OGAN ILIR, MEDIARAKYAT.CO || Kepala Desa Tanjung Serian Kecamatan Sungai Pinang dipertanyakan warga soal transparansi pengelolaan Dana Desa.
Dugaan itu antara lain Dua proyek yang ada di desa tersebut tidak memiliki papan/plang proyek, pasalnya tidak diketahui secara spesifik RAB pembangunan tersebut, bersumber dari mana.
Berdasarkan informasi yang didapatkan mediarakyat.co dari sumber proyek tersebut yang mengerjakannya hanya beberapa orang dan diketahui pekerja tersebut merupakan para suami dari perangkat desa beserta perangkat desa yang lain dari desa tersebut.
“Proyek ini tidak adanya plang atau papan informasi APBDes yang terpasang, kemudian dalam realisasinya pengerjaan ini tidak sesuai dengan musyawarah desa”, terang sumber yang namanya minta dirahasiakan.
” Yang jelas terlihat pada pengadaan angkutan air (getek/sejenis boat. red) tersebut tertulis tulisan DD 2023 pada sisi samping Boat. Yang jadi pertanyaan berapa anggaran tersebut dan apakah masuk di Badan Usaha Milik Desa (BUMDesa)?”, tambah sumber.

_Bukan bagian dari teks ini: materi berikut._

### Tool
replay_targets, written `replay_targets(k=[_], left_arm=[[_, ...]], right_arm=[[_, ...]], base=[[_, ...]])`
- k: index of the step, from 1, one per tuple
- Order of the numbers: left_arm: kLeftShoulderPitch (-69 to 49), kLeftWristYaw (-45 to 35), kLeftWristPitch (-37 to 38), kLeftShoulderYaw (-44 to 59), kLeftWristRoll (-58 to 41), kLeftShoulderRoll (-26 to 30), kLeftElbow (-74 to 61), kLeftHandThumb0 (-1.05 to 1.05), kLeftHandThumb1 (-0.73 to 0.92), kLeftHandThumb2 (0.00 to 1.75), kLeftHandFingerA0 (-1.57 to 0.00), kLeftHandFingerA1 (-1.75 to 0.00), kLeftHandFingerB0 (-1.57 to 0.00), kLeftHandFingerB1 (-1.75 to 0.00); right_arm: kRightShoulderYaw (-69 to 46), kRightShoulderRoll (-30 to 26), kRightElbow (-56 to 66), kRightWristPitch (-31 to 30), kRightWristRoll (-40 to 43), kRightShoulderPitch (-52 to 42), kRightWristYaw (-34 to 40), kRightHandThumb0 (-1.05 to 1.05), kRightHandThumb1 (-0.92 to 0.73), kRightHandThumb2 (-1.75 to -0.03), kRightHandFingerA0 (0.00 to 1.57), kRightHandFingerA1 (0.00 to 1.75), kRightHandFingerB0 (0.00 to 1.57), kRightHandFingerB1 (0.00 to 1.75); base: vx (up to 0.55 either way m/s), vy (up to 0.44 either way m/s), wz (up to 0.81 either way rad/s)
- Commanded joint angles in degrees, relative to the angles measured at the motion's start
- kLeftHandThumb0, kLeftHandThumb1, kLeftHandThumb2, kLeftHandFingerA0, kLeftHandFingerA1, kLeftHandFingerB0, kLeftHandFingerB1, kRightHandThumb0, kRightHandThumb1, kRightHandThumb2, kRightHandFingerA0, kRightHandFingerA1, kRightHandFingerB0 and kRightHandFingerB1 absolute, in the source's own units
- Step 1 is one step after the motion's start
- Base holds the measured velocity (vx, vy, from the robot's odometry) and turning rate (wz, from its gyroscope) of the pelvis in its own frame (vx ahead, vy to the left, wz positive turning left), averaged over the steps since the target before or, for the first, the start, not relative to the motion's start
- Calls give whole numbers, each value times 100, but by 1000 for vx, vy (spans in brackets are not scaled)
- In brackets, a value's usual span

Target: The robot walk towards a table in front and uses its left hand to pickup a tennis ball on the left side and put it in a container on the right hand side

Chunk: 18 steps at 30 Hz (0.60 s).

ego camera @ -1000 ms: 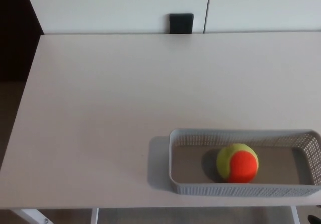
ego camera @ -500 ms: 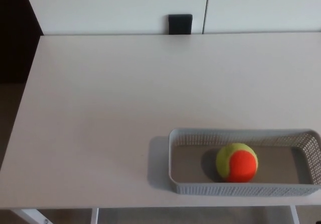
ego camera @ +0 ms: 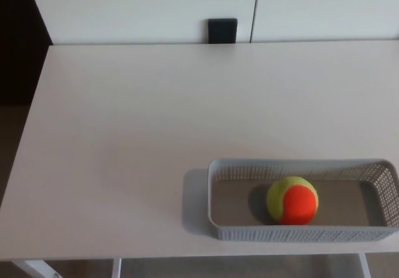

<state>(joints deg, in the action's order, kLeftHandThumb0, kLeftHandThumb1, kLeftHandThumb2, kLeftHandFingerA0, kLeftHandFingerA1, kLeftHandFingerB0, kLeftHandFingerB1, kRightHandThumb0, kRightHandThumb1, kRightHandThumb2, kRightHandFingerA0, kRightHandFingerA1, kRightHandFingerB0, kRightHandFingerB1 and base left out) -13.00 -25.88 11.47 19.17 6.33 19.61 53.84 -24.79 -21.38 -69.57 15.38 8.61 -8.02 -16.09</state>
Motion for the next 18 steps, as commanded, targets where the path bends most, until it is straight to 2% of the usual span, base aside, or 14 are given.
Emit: replay_targets(k=[1,2,5,6,9,10,11,13,15,16,18], left_arm=[[125,-506,-757,177,-942,-342,-388,-58,41,80,-1,-27,-1,-21],[83,-447,-749,134,-910,-439,-399,-53,56,70,-4,-23,-5,-11],[14,-361,-809,50,-881,-567,-436,-49,59,60,0,-27,0,-18],[24,-274,-779,28,-861,-597,-394,-58,41,78,-1,-29,0,-19],[17,-227,-797,-7,-883,-606,-412,-58,41,78,-1,-29,0,-19],[89,-164,-877,79,-984,-585,-408,-59,40,78,-1,-27,0,-18],[93,-130,-909,115,-1028,-588,-436,-55,38,78,-1,-35,0,-22],[87,-86,-991,156,-1107,-591,-496,-56,38,78,-1,-37,0,-20],[110,-122,-1062,183,-1179,-565,-498,-54,38,78,-1,-33,0,-22],[118,-136,-1055,185,-1202,-555,-488,-55,38,78,0,-34,0,-22],[115,-129,-1047,167,-1223,-551,-490,-55,38,78,0,-34,0,-22]], right_arm=[[-828,63,0,292,870,-17,34,-63,-45,-54,33,66,20,42],[-982,72,60,262,967,-40,40,-62,-37,-76,30,64,14,47],[-1146,62,82,268,941,-68,89,-64,-38,-77,27,63,9,46],[-1183,57,17,299,923,-65,75,-68,-39,-77,30,63,11,47],[-1222,55,-19,319,914,-57,56,-68,-39,-77,30,63,11,47],[-1322,92,-33,307,1008,-6,164,-76,-42,-75,40,67,18,47],[-1366,108,-7,316,1057,-3,158,-68,-43,-54,39,71,23,43],[-1442,132,35,340,1130,5,144,-67,-43,-54,39,71,22,43],[-1514,165,82,396,1192,11,127,-73,-42,-54,36,71,20,45],[-1530,177,115,420,1199,5,144,-75,-38,-75,42,72,16,48],[-1527,183,141,427,1188,0,195,-75,-38,-75,42,72,16,48]], base=[[0,0,0],[0,0,0],[0,0,0],[0,0,0],[0,0,0],[0,0,0],[0,0,0],[0,0,0],[0,0,0],[0,0,0],[0,0,0]])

Masyarakat juga bertanya, masalahnya tidak adanya APBDes tersebut.
“Tindakan korupsi berawal dari ketidak transparanan Kepala Desa terhadap belanja desa”, lanjutnya.
“Dari mulai dilantik, kades Tanjung Serian telah beberapa kali bermasalah. Sampai di demo warga namun masih saja dia merasa kebal hukum, belum lagi soal jalan setapak yang juga tidak memasang plang proyek. Disini peran serta BPD dipertanyakan. Tetapi menjadi hal yang wajar karena BPD tidak lain berasal dari keluarga (paman) nya sendiri, jadi wajar di anggap tutup mata dalam permasalahan desa Tanjung Serian”, tutup sumber.
Sementara Al Najmi Ketua BPD Tanjung Serian ketika dikonfirmasi oleh mediarakyat.co perihal informasi dugaan kurang transparannya Kades dalam mengelola Dana Desa tersebut justru menanggapi dengan kesan emosional, dia mengatakan datang saja kerumah supaya jelas jangan berani dari jauh, masyarakat mana yang kamu maksud, ajak kesini namun dalam bahasa daerahnya.
“Datang nia ke uma supaye jelas jgn melawan dai jau, masyakat yg mne yg uji kau tu ajak kesikak”, ujar Ketua BPD melalui pesan WhatsApp, Rabu (20/09).
Dia juga mengatakan kalau pihaknya sudah tau orang yang sering melaporkan.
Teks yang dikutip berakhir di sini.